▸ **About this exercise**: Could you write out the whole listing exactly as it appears?

▸ **Given information**:
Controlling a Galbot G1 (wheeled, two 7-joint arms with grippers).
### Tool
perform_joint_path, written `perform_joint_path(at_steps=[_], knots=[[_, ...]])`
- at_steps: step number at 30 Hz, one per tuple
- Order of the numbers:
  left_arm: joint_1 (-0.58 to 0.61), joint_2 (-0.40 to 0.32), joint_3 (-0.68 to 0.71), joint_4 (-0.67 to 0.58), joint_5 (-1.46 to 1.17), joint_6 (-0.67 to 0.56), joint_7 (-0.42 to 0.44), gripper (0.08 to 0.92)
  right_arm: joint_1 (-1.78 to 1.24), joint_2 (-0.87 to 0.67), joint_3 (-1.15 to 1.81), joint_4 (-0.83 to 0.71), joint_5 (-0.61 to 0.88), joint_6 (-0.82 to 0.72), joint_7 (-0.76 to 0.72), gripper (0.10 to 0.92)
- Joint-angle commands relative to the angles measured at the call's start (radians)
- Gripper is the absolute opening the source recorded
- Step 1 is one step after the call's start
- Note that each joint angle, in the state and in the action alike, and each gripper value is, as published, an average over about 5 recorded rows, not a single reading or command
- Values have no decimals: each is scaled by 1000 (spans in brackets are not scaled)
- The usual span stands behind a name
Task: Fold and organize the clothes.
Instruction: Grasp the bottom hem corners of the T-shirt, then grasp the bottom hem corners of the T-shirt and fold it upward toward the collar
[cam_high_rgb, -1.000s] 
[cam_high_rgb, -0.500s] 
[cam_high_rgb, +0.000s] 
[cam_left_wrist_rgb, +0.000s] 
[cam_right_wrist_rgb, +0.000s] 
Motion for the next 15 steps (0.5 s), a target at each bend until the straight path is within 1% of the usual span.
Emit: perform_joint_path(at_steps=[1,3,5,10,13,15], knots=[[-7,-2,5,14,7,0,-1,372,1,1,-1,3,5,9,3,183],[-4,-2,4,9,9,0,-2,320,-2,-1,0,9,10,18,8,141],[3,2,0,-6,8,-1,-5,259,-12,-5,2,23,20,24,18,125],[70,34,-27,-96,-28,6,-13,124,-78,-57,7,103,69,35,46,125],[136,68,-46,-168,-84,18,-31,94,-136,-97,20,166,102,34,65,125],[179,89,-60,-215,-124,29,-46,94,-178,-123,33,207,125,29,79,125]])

▸ **Task output**:
Controlling a Galbot G1 (wheeled, two 7-joint arms with grippers).
### Tool
perform_joint_path, written `perform_joint_path(at_steps=[_], knots=[[_, ...]])`
- at_steps: step number at 30 Hz, one per tuple
- Order of the numbers:
  left_arm: joint_1 (-0.58 to 0.61), joint_2 (-0.40 to 0.32), joint_3 (-0.68 to 0.71), joint_4 (-0.67 to 0.58), joint_5 (-1.46 to 1.17), joint_6 (-0.67 to 0.56), joint_7 (-0.42 to 0.44), gripper (0.08 to 0.92)
  right_arm: joint_1 (-1.78 to 1.24), joint_2 (-0.87 to 0.67), joint_3 (-1.15 to 1.81), joint_4 (-0.83 to 0.71), joint_5 (-0.61 to 0.88), joint_6 (-0.82 to 0.72), joint_7 (-0.76 to 0.72), gripper (0.10 to 0.92)
- Joint-angle commands relative to the angles measured at the call's start (radians)
- Gripper is the absolute opening the source recorded
- Step 1 is one step after the call's start
- Note that each joint angle, in the state and in the action alike, and each gripper value is, as published, an average over about 5 recorded rows, not a single reading or command
- Values have no decimals: each is scaled by 1000 (spans in brackets are not scaled)
- The usual span stands behind a name
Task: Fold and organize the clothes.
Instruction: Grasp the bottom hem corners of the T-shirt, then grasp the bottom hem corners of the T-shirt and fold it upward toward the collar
[cam_high_rgb, -1.000s] 
[cam_high_rgb, -0.500s] 
[cam_high_rgb, +0.000s] 
[cam_left_wrist_rgb, +0.000s] 
[cam_right_wrist_rgb, +0.000s] 
Motion for the next 15 steps (0.5 s), a target at each bend until the straight path is within 1% of the usual span.
Emit: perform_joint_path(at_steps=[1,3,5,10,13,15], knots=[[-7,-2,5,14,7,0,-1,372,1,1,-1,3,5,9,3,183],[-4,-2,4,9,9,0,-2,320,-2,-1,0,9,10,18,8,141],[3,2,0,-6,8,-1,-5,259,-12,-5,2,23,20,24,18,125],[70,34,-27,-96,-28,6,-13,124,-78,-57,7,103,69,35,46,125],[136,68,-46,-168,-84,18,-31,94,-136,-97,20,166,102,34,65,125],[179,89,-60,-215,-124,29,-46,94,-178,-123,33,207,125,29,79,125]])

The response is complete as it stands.